## Exercise
Please give an exact transcription of the lines below, from the one that contains "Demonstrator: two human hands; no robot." to the very last, with no other lines.

## The data
============
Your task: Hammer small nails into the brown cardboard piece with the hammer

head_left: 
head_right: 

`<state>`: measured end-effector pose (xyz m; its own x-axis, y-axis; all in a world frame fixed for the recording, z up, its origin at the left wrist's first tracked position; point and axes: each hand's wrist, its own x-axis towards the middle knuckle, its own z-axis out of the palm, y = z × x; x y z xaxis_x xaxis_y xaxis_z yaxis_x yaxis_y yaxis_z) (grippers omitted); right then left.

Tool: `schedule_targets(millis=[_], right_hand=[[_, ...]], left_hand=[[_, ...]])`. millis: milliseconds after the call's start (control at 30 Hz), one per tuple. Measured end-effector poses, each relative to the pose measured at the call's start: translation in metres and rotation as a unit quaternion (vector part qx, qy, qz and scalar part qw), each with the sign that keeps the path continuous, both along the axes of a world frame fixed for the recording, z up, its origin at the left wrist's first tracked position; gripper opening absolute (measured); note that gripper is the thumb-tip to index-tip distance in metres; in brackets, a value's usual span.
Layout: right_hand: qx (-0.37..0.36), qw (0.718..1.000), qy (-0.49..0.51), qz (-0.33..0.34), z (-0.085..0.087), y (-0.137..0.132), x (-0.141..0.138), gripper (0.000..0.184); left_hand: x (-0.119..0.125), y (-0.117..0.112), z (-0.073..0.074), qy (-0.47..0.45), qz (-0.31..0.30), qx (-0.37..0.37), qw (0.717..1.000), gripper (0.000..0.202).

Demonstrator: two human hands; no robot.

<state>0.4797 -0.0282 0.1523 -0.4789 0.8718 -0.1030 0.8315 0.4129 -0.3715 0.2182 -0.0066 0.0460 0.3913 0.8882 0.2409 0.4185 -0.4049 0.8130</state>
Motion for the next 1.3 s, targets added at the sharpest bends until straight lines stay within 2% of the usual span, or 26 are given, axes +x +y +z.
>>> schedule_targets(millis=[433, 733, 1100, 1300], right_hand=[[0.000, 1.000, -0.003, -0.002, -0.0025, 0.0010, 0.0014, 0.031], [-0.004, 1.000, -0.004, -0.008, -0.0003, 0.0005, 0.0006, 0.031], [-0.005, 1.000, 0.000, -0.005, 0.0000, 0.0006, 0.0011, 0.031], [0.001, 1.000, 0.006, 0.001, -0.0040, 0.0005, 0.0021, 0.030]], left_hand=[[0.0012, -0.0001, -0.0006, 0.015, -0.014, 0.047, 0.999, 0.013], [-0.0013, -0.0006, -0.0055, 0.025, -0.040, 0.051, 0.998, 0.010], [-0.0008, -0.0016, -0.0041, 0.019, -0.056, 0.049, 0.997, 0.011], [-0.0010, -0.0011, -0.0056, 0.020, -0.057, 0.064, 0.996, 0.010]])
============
## Written response
Demonstrator: two human hands; no robot.

<state>0.4797 -0.0282 0.1523 -0.4789 0.8718 -0.1030 0.8315 0.4129 -0.3715 0.2182 -0.0066 0.0460 0.3913 0.8882 0.2409 0.4185 -0.4049 0.8130</state>
Motion for the next 1.3 s, targets added at the sharpest bends until straight lines stay within 2% of the usual span, or 26 are given, axes +x +y +z.
>>> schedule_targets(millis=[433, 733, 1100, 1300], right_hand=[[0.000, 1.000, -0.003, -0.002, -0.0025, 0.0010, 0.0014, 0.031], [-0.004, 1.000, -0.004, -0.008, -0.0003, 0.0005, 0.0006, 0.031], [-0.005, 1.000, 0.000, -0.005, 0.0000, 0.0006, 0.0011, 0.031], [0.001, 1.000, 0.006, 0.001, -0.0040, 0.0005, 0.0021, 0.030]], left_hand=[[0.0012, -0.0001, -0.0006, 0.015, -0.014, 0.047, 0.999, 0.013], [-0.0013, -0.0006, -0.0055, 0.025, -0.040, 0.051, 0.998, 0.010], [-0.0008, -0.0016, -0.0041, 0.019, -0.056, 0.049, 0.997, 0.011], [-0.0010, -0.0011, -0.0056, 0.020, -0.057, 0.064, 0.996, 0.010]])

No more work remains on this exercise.